To go to the heart of where I want to start, the hon. Member for City of Chester talked about a constituent being refused a smear test. He said that it would be simple for a Minister to change the regulations and said that this was an example of the system not doing what we direct it to do. As the shadow Minster said, the system should already do that. It would not be appropriate to go into individual instances, but it is important to understand that cervical screening is a screening test and not a diagnostic test. It aims to detect abnormalities of the cervix that if left undetected may develop into cancer, so it is preventative. Cervical screening is not appropriate for women with symptoms, but if women of any age, including under-25s, have unusual symptoms or abnormal bleeding, they should consult their GP immediately and they should be treated under the NHS and initially offered a speculum examination in accordance with the National Institute for Health and Care Excellence guidance for primary care. If that is not happening and if that were one of my constituents, I would be taking that up through the procedures that the hon. Gentleman will know about as an experienced constituency MP. I think that is clear.

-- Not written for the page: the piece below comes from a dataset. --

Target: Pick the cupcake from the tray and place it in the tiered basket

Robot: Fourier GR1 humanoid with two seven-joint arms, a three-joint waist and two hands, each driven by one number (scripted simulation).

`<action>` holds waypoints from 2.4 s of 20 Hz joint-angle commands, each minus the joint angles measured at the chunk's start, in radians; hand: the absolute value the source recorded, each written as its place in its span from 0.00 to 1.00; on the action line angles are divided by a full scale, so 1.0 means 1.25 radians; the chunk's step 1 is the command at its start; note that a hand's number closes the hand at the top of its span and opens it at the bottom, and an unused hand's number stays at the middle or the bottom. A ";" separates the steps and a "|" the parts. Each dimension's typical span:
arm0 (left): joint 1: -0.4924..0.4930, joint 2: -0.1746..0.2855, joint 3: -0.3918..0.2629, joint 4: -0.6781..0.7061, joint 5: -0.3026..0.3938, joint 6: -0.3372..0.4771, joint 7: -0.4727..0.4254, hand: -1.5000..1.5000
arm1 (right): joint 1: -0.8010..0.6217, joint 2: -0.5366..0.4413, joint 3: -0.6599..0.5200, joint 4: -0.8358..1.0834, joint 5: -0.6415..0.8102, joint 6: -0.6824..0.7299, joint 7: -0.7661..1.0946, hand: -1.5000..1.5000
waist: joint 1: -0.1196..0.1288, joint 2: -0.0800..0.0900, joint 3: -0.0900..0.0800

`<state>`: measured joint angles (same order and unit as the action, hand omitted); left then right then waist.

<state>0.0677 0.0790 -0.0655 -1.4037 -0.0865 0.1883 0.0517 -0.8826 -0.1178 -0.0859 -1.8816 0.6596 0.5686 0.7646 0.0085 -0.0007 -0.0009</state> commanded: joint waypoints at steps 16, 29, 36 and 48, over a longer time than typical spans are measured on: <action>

The hon. Gentleman also touched on the petition. To be clear, the petition is entitled:

“Lower the age for smear tests from 25 to 18 to prevent cervical cancer.”

He is right to raise the point about women requesting that. We do not often hear about “Liberating the NHS: No decision about me, without me” in the House these days, but it is still very much alive. I would encourage him to take that case up, as I would encourage any other Member who runs into that issue to do.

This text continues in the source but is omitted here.